🤖 AI Summary
Large language models struggle to coordinate multidimensional knowledge—such as function signatures, module paths, input-output contracts, and semantics—when encountering novel APIs absent from their training data. To address this, this work proposes NovelAPIBench, the first fully automated benchmark that supports dynamic API discovery and fine-grained failure diagnosis by automatically mining APIs, decomposing knowledge units, generating executable tasks, and attributing errors. Experiments reveal that in-context examples constitute the strongest single knowledge signal; incorporating source code context can inadvertently introduce import errors; and fine-tuning primarily enhances the model’s ability to leverage external knowledge, with demonstrated generalization to unseen libraries.

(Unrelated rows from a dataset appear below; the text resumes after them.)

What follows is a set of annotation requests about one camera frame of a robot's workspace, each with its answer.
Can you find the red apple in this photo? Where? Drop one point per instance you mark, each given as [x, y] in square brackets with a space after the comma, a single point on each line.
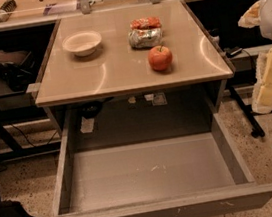
[160, 58]

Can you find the beige cabinet with drawer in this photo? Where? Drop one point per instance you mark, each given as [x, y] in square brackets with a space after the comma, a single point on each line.
[116, 69]

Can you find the open grey top drawer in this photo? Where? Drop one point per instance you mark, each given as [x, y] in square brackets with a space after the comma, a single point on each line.
[176, 160]

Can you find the small black device on shelf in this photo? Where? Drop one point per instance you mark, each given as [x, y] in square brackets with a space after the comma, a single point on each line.
[230, 53]

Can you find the orange snack bag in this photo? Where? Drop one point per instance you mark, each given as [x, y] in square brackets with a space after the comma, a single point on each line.
[145, 23]

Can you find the white bowl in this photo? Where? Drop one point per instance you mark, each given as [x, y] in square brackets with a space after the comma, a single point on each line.
[82, 43]

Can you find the black bag on shelf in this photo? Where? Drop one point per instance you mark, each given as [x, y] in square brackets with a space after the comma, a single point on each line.
[17, 69]

The study further demonstrates that retrieval and parameterized adaptation play complementary rather than substitutive roles in enabling effective use of novel APIs.
📝 Abstract
Large language models for code generation often need to use APIs that are absent from their pretraining data. This requires more than recalling a function name: models must coordinate signatures, module paths, input-output contracts, semantics, and executable usage patterns. Existing novel-API benchmarks are typically static, rely on coarse pass/fail metrics, or use synthetic APIs that may not reflect real library evolution. We introduce NovelAPIBench, a fully automated dynamic benchmark that, for any base model and target library, discovers novel APIs, extracts decomposed knowledge bundles, generates executable coding tasks, and assigns failed samples to six diagnostic categories. Across about 1.9K tasks, four base models, and five domains, we compare knowledge injected through retrieval with knowledge internalized through parametric adaptation. We find that knowledge components are not interchangeable: usage examples are the strongest standalone signal, while the best two-component setting pairs signatures with either mechanisms or examples depending on the domain and backbone. Adding more context, especially source code, can hurt by increasing import-path errors. Parametric adaptation also does not replace retrieval once external knowledge is removed; rather, fine-tuning mainly teaches models how to use provided bundles, and this ability transfers to held-out libraries. These results suggest that retrieval and tuning play complementary roles: retrieval supplies volatile API content, while tuning improves procedural integration.